Center for Mental Health, Department of Psychiatry, Perelman School of Medicine,
Leonard Davis Institute of Health Economics, University of Pennsylvania, Philadelphia, Pennsylvania; and.
Pediatrics. 2019 Jan;143(1). doi: 10.1542/peds.2018-0654. Epub 2018 Dec 12.
The health care costs associated with treating autism spectrum disorder (ASD) in children can be substantial. State-level mandates that require insurers to cover ASD-specific services may lessen the financial burden families face by shifting health care spending to insurers.
We estimated the effects of ASD mandates on out-of-pocket spending, insurer spending, and the share of total spending paid out of pocket for ASD-specific services. We used administrative claims data from 2008 to 2012 from 3 commercial insurers, and took a difference-in-differences approach in which children who were subject to mandates were compared with children who were not. Because mandates have heterogeneous effects based on the extent of children's service use, we performed subsample analyses by calculating quintiles based on average monthly total spending on ASD-specific services. The sample included 106 977 children with ASD across 50 states.
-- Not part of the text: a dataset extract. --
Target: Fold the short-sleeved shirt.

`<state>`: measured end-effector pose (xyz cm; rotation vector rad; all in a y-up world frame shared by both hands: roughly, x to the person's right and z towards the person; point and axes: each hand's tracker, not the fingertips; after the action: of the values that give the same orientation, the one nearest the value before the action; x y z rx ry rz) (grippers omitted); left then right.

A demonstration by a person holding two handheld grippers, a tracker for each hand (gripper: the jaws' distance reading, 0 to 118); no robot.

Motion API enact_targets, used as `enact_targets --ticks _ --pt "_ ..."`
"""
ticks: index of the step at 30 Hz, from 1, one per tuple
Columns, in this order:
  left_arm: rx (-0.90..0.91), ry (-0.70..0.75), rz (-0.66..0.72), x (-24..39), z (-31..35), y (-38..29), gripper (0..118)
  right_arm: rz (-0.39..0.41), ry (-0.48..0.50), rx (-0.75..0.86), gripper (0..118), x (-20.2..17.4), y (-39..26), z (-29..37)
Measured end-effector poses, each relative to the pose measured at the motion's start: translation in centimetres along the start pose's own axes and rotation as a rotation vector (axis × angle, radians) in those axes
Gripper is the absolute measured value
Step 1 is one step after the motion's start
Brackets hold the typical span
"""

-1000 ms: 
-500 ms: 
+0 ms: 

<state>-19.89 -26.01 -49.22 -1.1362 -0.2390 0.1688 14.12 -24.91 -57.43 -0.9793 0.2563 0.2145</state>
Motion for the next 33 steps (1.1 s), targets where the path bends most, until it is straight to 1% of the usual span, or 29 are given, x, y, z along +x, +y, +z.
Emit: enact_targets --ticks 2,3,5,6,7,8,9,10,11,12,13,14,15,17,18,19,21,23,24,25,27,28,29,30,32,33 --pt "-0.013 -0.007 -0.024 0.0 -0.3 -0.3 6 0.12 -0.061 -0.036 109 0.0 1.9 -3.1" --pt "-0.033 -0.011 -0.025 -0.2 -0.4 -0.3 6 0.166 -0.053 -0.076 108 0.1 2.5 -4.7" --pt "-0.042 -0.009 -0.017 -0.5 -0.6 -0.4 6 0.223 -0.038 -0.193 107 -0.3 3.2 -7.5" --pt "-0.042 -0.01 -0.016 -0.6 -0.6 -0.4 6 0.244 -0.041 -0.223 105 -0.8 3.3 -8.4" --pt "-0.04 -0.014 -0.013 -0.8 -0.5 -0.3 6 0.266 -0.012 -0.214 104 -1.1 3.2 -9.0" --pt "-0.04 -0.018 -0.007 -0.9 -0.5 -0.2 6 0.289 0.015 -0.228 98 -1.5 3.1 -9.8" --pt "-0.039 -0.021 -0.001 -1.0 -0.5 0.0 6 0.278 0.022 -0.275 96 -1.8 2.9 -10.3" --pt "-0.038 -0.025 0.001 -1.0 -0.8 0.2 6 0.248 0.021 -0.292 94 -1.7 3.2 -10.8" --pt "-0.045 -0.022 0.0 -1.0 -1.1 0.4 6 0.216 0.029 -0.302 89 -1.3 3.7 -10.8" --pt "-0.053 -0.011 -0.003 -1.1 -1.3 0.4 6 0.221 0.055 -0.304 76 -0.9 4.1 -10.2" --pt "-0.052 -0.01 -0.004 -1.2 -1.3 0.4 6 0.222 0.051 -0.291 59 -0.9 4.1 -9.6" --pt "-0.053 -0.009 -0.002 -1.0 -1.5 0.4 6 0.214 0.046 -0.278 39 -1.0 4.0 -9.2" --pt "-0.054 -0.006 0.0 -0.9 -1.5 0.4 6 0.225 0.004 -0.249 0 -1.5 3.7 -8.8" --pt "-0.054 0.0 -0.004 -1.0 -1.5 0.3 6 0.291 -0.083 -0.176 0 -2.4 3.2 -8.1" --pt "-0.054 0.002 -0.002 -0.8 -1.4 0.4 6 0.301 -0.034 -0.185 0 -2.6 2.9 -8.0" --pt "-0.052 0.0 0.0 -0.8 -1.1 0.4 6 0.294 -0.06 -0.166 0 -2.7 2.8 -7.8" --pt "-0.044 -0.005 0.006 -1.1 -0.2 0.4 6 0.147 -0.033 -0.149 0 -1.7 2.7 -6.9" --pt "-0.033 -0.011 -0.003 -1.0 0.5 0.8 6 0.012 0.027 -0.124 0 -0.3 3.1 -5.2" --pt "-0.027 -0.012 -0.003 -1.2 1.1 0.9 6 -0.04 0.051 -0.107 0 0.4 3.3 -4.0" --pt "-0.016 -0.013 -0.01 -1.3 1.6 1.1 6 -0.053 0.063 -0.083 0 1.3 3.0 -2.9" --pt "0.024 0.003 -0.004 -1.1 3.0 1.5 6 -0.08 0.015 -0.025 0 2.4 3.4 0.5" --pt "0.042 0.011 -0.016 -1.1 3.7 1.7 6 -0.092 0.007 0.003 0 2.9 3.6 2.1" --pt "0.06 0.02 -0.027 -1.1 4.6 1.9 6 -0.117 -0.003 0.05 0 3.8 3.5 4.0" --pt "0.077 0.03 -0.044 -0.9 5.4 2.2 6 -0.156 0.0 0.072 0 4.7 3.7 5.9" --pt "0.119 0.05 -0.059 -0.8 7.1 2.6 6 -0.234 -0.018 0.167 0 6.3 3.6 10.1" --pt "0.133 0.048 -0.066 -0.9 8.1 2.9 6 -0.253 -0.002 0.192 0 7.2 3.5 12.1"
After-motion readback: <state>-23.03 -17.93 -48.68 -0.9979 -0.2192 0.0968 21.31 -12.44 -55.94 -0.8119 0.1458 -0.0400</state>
Mandates increased out-of-pocket spending but decreased the share of spending paid out of pocket for ASD-specific services on average. The effects were driven largely by children in the highest-spending quintile, who experienced an average increase of $35 per month in out-of-pocket spending ( < .001) and a 4 percentage point decline in the share of spending paid out of pocket ( < .001).
ASD mandates shifted health care spending for ASD-specific services from families to insurers. However, families in the highest-spending quintile still spent an average of >$200 per month out of pocket on these services. To help ease their financial burden, policies in which children with higher service use are targeted may be warranted.
治疗儿童自闭症谱系障碍(ASD)相关的医疗费用可能相当高。要求保险公司覆盖 ASD 特定服务的州级法规可能会通过将医疗支出转移给保险公司来减轻家庭面临的经济负担。
我们评估了 ASD 法规对自付支出、保险公司支出以及用于 ASD 特定服务的总支出中自付份额的影响。我们使用了来自 3 家商业保险公司的 2008 年至 2012 年的行政索赔数据,并采用了差异中的差异方法,即将受法规约束的儿童与不受法规约束的儿童进行比较。由于法规对儿童服务使用程度的影响存在异质性,我们根据平均每月 ASD 特定服务总支出进行了五分位数子样本分析。该样本包括来自 50 个州的 106977 名 ASD 儿童。
法规增加了自付支出,但平均降低了用于 ASD 特定服务的自付支出份额。这些影响主要由支出最高的五分位数儿童驱动,他们每月自付支出平均增加 35 美元(<0.001),自付支出份额下降 4 个百分点(<0.001)。
ASD 法规将 ASD 特定服务的医疗支出从家庭转移到了保险公司。然而,支出最高的五分位数的家庭每月仍平均自费支出超过 200 美元用于这些服务。为了帮助减轻他们的经济负担,针对服务使用率较高的儿童的政策可能是必要的。